(What is required) Your answer should be the lines from the start of the records through the line with "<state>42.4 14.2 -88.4", copied word for word.

(Records for processing)
--------------------------------
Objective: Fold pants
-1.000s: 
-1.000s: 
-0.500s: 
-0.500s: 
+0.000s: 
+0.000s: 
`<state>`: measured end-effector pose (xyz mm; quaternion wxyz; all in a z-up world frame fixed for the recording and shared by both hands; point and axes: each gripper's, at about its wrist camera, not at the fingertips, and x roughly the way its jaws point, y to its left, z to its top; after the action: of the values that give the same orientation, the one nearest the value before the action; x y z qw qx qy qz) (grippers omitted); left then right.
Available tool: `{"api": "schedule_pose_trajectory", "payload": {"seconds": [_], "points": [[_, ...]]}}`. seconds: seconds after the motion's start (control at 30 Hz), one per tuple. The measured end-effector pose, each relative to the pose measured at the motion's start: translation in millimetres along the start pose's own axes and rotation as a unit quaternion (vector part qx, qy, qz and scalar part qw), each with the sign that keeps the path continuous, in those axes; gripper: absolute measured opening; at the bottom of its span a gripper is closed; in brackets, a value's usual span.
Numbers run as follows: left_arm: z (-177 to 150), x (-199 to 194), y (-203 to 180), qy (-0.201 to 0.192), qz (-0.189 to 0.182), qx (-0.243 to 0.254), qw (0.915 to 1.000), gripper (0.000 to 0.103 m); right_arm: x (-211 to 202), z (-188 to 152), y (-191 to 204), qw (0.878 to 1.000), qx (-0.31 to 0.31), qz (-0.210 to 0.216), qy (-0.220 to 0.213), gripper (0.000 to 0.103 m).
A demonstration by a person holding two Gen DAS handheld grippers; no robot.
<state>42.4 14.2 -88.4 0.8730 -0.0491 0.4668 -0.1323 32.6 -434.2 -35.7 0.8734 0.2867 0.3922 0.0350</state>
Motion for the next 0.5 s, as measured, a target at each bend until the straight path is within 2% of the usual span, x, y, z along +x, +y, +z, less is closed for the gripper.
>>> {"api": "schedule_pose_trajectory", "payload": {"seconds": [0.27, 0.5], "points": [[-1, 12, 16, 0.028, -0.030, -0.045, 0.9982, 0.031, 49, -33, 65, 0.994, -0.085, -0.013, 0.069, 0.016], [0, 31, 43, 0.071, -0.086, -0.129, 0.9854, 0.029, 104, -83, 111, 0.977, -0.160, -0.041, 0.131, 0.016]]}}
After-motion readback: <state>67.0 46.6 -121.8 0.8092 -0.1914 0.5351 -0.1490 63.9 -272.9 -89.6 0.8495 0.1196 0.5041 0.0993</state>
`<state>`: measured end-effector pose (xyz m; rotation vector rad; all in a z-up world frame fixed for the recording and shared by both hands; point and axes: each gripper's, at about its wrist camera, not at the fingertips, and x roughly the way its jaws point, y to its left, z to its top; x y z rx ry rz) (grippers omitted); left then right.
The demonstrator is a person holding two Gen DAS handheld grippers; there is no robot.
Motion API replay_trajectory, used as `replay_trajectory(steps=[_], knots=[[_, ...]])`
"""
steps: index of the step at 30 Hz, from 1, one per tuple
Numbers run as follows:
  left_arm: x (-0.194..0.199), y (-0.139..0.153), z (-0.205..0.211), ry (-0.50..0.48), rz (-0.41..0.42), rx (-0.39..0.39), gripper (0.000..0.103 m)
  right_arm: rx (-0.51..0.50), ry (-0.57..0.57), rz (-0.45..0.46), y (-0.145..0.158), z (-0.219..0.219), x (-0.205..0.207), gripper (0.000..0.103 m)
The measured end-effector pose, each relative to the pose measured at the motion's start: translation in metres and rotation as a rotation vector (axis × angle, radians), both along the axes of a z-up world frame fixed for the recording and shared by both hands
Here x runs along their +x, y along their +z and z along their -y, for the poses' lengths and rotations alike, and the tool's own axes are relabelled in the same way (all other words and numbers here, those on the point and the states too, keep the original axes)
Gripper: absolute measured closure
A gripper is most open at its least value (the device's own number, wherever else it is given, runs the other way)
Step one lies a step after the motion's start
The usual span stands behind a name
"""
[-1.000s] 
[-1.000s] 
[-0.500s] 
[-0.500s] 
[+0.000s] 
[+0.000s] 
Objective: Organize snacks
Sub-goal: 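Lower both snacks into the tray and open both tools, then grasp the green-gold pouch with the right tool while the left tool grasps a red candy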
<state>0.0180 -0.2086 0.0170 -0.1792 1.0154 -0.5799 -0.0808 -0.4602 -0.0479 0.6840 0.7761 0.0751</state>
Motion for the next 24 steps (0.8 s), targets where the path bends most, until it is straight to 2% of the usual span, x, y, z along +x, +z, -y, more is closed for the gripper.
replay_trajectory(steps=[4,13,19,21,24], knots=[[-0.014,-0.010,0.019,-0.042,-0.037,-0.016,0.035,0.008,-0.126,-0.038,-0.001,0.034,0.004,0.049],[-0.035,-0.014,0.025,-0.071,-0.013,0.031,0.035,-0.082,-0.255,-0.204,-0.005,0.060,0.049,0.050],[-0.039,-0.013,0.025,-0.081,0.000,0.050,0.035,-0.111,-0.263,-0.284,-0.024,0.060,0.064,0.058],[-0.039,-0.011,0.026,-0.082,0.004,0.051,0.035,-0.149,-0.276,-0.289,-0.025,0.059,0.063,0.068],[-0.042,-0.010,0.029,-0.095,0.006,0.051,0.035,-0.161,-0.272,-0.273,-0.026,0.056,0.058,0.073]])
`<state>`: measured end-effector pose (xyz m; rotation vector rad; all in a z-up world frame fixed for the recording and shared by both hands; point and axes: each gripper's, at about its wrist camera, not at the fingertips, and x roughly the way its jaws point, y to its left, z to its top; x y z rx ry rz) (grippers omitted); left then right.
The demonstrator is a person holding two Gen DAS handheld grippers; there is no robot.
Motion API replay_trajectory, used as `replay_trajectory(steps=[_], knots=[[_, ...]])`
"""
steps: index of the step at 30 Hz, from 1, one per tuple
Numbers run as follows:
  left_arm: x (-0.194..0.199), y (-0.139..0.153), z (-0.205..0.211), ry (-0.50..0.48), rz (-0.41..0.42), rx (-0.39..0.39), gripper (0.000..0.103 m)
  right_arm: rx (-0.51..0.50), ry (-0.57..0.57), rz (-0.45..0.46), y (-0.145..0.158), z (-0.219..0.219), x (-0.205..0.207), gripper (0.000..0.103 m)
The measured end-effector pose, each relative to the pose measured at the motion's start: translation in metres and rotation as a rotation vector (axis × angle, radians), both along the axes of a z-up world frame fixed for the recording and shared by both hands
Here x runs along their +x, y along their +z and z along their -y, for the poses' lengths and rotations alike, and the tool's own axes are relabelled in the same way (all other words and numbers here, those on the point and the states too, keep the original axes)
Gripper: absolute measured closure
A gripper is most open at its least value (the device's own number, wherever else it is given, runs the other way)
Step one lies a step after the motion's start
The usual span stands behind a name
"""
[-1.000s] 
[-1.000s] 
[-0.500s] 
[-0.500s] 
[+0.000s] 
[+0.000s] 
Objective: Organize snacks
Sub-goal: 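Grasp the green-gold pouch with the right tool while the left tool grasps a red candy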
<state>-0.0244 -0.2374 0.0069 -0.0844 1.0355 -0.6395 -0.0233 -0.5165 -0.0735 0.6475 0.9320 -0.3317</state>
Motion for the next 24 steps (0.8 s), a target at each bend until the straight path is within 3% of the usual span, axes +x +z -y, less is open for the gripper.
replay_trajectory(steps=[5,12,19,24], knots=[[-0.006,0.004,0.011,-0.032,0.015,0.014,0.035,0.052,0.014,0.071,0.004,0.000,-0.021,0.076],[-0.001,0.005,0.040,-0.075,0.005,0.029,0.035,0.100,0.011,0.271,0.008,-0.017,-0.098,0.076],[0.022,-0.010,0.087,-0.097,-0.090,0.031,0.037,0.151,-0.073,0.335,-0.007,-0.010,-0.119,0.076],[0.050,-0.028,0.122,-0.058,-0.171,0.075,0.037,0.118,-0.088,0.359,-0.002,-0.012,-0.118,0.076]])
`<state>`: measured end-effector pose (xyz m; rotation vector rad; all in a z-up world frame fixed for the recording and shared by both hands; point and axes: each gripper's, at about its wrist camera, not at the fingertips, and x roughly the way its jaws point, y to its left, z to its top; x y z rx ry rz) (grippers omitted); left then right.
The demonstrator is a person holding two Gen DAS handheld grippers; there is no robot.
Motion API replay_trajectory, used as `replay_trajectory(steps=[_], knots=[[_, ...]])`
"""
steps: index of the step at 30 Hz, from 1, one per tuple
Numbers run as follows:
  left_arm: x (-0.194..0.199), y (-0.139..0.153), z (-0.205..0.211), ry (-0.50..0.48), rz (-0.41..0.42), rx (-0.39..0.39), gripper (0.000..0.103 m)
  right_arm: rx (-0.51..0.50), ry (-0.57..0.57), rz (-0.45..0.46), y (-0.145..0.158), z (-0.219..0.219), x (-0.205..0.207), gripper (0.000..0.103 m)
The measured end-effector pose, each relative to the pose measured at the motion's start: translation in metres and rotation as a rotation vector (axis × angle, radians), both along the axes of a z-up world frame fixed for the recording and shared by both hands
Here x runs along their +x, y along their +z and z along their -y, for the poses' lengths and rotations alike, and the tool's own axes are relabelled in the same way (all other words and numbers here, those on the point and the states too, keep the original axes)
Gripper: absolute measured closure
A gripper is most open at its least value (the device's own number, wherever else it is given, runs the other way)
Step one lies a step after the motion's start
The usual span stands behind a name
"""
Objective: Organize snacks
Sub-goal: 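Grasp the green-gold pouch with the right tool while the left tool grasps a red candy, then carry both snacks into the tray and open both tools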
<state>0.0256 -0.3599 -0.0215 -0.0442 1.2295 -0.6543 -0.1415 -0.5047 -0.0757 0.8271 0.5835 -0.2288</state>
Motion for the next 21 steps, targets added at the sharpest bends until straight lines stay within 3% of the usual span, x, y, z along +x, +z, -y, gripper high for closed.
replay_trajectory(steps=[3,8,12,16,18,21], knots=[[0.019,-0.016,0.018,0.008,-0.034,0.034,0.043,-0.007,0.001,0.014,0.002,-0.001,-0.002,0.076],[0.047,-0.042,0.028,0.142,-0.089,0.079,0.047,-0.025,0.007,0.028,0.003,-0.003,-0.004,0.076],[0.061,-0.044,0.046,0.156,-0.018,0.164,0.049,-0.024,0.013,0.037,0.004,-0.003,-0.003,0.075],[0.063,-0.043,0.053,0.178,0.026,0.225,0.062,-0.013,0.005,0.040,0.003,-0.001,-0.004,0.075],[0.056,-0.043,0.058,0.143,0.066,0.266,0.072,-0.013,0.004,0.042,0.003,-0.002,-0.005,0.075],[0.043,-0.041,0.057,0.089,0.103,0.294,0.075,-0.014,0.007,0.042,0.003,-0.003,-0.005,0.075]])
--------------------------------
(Reply to the exercise)
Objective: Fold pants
-1.000s: 
-1.000s: 
-0.500s: 
-0.500s: 
+0.000s: 
+0.000s: 
`<state>`: measured end-effector pose (xyz mm; quaternion wxyz; all in a z-up world frame fixed for the recording and shared by both hands; point and axes: each gripper's, at about its wrist camera, not at the fingertips, and x roughly the way its jaws point, y to its left, z to its top; after the action: of the values that give the same orientation, the one nearest the value before the action; x y z qw qx qy qz) (grippers omitted); left then right.
Available tool: `{"api": "schedule_pose_trajectory", "payload": {"seconds": [_], "points": [[_, ...]]}}`. seconds: seconds after the motion's start (control at 30 Hz), one per tuple. The measured end-effector pose, each relative to the pose measured at the motion's start: translation in millimetres along the start pose's own axes and rotation as a unit quaternion (vector part qx, qy, qz and scalar part qw), each with the sign that keeps the path continuous, in those axes; gripper: absolute measured opening; at the bottom of its span a gripper is closed; in brackets, a value's usual span.
Numbers run as follows: left_arm: z (-177 to 150), x (-199 to 194), y (-203 to 180), qy (-0.201 to 0.192), qz (-0.189 to 0.182), qx (-0.243 to 0.254), qw (0.915 to 1.000), gripper (0.000 to 0.103 m); right_arm: x (-211 to 202), z (-188 to 152), y (-191 to 204), qw (0.878 to 1.000), qx (-0.31 to 0.31), qz (-0.210 to 0.216), qy (-0.220 to 0.213), gripper (0.000 to 0.103 m).
A demonstration by a person holding two Gen DAS handheld grippers; no robot.
<state>42.4 14.2 -88.4 0.8730 -0.0491 0.4668 -0.1323 32.6 -434.2 -35.7 0.8734 0.2867 0.3922 0.0350</state>

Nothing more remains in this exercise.